- WHAT THE TASK ASKS:
Nothing below is to be printed except the lines between the line holding "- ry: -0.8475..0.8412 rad" and the line holding "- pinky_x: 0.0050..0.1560", inclusive, each exactly as it appears.

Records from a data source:
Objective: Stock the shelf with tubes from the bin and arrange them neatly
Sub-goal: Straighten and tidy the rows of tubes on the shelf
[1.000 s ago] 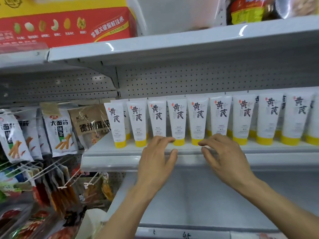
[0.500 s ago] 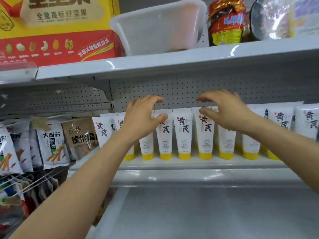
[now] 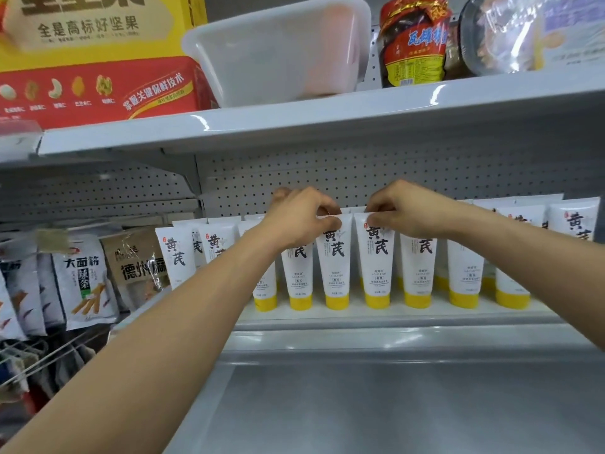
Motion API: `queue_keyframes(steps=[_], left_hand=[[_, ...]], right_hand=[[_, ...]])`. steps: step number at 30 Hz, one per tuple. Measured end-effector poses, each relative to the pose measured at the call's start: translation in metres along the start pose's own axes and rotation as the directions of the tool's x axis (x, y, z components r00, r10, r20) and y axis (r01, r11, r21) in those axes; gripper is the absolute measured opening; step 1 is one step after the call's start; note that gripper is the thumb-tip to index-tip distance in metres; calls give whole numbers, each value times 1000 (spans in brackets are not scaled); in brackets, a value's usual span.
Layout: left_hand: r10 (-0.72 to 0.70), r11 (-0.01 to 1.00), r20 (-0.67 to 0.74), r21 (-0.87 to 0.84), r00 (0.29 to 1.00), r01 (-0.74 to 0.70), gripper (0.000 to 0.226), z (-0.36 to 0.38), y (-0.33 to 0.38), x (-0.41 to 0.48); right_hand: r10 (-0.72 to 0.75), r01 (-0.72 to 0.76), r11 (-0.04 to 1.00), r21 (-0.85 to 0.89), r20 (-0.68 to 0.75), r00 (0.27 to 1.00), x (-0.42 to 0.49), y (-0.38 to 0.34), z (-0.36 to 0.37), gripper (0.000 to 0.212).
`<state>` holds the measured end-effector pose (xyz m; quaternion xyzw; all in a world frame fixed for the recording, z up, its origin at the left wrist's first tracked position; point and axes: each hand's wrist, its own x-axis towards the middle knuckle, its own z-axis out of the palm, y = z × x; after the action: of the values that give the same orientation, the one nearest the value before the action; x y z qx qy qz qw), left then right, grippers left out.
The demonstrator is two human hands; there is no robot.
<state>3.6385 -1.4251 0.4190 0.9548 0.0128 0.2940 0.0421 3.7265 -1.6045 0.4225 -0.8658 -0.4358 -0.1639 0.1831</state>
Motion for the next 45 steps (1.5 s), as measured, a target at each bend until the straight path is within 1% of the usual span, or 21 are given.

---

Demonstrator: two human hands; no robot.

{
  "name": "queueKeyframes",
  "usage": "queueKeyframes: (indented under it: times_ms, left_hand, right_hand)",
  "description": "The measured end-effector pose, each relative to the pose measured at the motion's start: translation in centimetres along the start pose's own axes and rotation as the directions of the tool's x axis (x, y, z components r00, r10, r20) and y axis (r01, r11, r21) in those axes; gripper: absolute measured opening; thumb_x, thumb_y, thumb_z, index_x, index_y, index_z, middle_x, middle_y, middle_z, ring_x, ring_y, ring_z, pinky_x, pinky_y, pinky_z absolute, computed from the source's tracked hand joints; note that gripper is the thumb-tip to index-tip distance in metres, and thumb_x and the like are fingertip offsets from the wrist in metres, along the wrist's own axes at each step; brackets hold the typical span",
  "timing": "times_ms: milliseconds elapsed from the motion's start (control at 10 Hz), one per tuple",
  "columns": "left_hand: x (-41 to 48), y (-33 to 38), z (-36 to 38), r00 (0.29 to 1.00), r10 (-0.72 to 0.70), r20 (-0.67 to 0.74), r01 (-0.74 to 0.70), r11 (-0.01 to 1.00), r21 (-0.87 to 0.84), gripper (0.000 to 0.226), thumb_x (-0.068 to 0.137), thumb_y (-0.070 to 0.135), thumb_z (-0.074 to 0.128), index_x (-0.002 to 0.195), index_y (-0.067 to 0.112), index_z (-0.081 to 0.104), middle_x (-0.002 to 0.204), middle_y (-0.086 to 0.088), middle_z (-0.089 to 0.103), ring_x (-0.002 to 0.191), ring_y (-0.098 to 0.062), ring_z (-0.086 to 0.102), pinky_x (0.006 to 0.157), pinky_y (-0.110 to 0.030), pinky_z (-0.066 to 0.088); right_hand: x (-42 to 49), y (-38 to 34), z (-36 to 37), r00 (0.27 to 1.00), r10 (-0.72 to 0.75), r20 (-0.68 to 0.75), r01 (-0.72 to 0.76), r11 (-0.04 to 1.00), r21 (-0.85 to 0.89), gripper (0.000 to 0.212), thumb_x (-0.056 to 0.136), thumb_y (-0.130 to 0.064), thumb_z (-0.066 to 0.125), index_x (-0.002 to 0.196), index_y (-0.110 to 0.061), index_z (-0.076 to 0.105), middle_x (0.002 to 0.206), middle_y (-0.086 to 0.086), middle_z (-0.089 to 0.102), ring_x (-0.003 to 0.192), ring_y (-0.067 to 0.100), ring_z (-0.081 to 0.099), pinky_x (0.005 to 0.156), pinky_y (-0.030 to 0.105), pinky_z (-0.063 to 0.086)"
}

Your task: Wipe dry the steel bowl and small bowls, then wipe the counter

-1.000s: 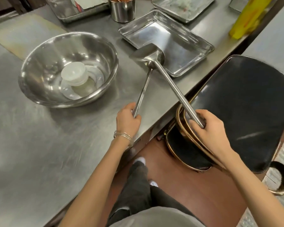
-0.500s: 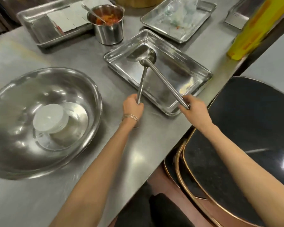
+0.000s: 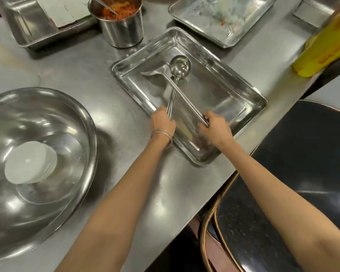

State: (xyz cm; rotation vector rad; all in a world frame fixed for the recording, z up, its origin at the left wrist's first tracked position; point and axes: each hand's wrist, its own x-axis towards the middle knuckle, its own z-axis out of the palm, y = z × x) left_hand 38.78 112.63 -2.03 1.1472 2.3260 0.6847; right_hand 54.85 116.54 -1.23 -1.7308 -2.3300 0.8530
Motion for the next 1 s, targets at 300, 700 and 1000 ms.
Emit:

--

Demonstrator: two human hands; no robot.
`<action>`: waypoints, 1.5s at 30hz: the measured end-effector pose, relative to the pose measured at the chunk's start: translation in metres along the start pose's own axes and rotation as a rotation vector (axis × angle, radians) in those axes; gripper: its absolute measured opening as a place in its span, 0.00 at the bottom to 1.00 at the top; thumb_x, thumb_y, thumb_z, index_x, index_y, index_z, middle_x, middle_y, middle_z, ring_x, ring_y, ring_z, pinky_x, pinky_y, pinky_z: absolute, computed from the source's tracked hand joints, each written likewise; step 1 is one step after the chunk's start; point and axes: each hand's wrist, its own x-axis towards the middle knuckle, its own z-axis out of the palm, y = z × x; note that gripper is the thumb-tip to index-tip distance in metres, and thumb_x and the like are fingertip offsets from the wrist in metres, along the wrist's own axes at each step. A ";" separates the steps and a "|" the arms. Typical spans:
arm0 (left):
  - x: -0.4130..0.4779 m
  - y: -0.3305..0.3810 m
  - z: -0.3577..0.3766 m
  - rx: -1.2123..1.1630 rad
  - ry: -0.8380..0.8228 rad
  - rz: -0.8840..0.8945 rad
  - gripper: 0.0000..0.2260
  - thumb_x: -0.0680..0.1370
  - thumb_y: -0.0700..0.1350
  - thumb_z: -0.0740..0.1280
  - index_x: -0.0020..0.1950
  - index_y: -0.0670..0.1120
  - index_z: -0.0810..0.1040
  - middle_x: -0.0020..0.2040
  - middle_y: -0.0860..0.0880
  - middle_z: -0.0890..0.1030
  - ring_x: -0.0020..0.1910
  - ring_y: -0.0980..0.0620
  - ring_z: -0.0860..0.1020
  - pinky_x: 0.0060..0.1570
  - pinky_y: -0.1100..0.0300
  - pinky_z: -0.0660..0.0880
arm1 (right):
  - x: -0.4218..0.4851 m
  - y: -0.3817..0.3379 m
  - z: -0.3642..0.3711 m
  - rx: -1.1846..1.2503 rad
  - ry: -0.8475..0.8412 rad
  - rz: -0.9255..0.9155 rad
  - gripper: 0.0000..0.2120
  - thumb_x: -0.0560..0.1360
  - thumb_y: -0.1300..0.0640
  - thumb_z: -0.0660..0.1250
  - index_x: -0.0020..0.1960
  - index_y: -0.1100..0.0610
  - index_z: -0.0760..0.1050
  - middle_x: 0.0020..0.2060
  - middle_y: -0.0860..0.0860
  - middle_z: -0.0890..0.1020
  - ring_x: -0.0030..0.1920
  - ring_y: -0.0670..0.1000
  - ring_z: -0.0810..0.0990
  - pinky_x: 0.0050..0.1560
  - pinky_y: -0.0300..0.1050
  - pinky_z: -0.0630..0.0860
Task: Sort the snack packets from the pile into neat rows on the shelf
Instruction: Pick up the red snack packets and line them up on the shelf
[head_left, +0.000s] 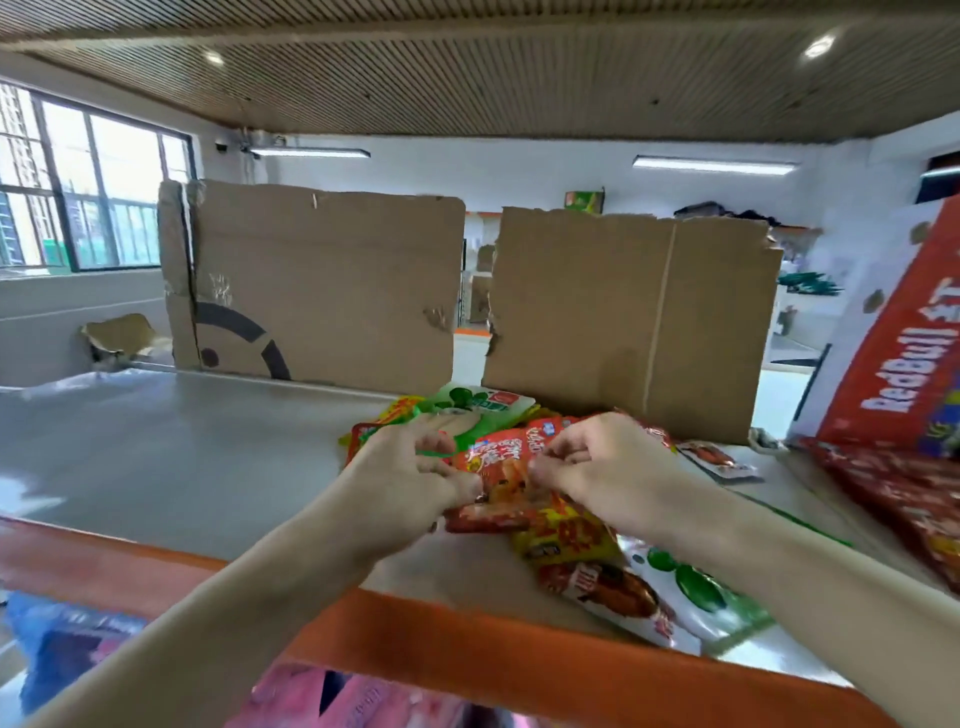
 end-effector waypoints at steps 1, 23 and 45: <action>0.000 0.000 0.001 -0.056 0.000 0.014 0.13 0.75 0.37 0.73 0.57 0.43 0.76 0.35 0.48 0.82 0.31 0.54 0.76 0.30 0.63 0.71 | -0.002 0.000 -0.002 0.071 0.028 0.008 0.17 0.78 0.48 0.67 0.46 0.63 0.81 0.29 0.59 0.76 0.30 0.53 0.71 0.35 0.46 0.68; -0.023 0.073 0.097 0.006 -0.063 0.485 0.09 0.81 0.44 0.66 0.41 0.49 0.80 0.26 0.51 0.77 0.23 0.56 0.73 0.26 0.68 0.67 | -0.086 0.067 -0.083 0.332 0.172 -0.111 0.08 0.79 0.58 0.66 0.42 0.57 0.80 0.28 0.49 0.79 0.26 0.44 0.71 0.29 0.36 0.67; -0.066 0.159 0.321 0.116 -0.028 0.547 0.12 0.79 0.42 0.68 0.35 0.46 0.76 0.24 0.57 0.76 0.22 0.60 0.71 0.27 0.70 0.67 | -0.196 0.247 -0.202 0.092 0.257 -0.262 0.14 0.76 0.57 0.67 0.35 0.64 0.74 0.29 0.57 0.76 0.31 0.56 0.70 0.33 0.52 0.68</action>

- EXERCISE ANSWER:
  - ry: -0.8475..0.8412 rad
  - rz: -0.9255..0.9155 rad
  - gripper: 0.0000..0.2120
  - thumb_x: -0.0560..0.1360
  - thumb_y: -0.1300..0.0640
  - thumb_z: -0.0660..0.1250
  - index_x: -0.0020..0.1960
  - index_y: -0.1100..0.0610
  - index_z: -0.0760..0.1050
  - middle_x: 0.0020..0.2060
  - middle_y: -0.0860..0.0860
  - middle_z: -0.0890..0.1020
  - ring_x: -0.0030..0.1920
  - ring_y: -0.0670..0.1000
  - ring_z: -0.0810..0.0990
  - pinky_x: 0.0050..0.1560

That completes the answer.